What you have to do
Restate the records underneath, keeping each one exactly the same.

Supplied records
----

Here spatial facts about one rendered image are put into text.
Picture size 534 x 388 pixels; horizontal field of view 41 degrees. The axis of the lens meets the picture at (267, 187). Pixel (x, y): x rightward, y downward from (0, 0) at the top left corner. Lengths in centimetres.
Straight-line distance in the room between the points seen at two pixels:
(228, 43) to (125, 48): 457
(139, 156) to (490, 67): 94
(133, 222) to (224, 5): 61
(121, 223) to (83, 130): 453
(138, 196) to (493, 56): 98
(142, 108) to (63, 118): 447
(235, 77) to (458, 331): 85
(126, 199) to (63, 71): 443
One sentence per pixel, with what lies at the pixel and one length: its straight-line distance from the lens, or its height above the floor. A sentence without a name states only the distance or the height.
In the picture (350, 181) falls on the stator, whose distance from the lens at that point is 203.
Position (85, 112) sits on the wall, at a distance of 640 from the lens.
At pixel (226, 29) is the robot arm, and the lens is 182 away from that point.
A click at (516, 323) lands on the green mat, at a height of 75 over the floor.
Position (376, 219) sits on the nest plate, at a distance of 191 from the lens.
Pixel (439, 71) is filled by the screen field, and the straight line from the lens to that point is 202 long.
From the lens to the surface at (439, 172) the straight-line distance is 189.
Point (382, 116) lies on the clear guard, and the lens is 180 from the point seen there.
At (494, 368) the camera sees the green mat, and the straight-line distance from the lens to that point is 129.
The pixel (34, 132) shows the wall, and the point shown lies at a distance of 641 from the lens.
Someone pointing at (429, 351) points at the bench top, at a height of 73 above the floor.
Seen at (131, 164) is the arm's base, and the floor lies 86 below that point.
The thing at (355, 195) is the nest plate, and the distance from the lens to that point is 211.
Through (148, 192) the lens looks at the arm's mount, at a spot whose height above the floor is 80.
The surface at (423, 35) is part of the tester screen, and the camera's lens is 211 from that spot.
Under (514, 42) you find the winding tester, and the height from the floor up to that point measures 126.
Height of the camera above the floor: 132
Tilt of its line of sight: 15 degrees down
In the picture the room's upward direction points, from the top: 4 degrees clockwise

----

Expected answer
Here spatial facts about one rendered image are put into text.
Picture size 534 x 388 pixels; horizontal field of view 41 degrees. The axis of the lens meets the picture at (267, 187). Pixel (x, y): x rightward, y downward from (0, 0) at the top left corner. Lengths in centimetres.
Straight-line distance in the room between the points seen at two pixels:
(228, 43) to (125, 48): 457
(139, 156) to (490, 67): 94
(133, 222) to (224, 5): 61
(121, 223) to (83, 130): 453
(138, 196) to (493, 56): 98
(142, 108) to (63, 118): 447
(235, 77) to (458, 331): 85
(126, 199) to (63, 71): 443
One sentence per pixel, with what lies at the pixel and one length: its straight-line distance from the lens, or its height above the floor. A sentence without a name states only the distance or the height.
In the picture (350, 181) falls on the stator, whose distance from the lens at that point is 203.
Position (85, 112) sits on the wall, at a distance of 640 from the lens.
At pixel (226, 29) is the robot arm, and the lens is 182 away from that point.
A click at (516, 323) lands on the green mat, at a height of 75 over the floor.
Position (376, 219) sits on the nest plate, at a distance of 191 from the lens.
Pixel (439, 71) is filled by the screen field, and the straight line from the lens to that point is 202 long.
From the lens to the surface at (439, 172) the straight-line distance is 189.
Point (382, 116) lies on the clear guard, and the lens is 180 from the point seen there.
At (494, 368) the camera sees the green mat, and the straight-line distance from the lens to that point is 129.
The pixel (34, 132) shows the wall, and the point shown lies at a distance of 641 from the lens.
Someone pointing at (429, 351) points at the bench top, at a height of 73 above the floor.
Seen at (131, 164) is the arm's base, and the floor lies 86 below that point.
The thing at (355, 195) is the nest plate, and the distance from the lens to that point is 211.
Through (148, 192) the lens looks at the arm's mount, at a spot whose height above the floor is 80.
The surface at (423, 35) is part of the tester screen, and the camera's lens is 211 from that spot.
Under (514, 42) you find the winding tester, and the height from the floor up to that point measures 126.
Height of the camera above the floor: 132
Tilt of its line of sight: 15 degrees down
In the picture the room's upward direction points, from the top: 4 degrees clockwise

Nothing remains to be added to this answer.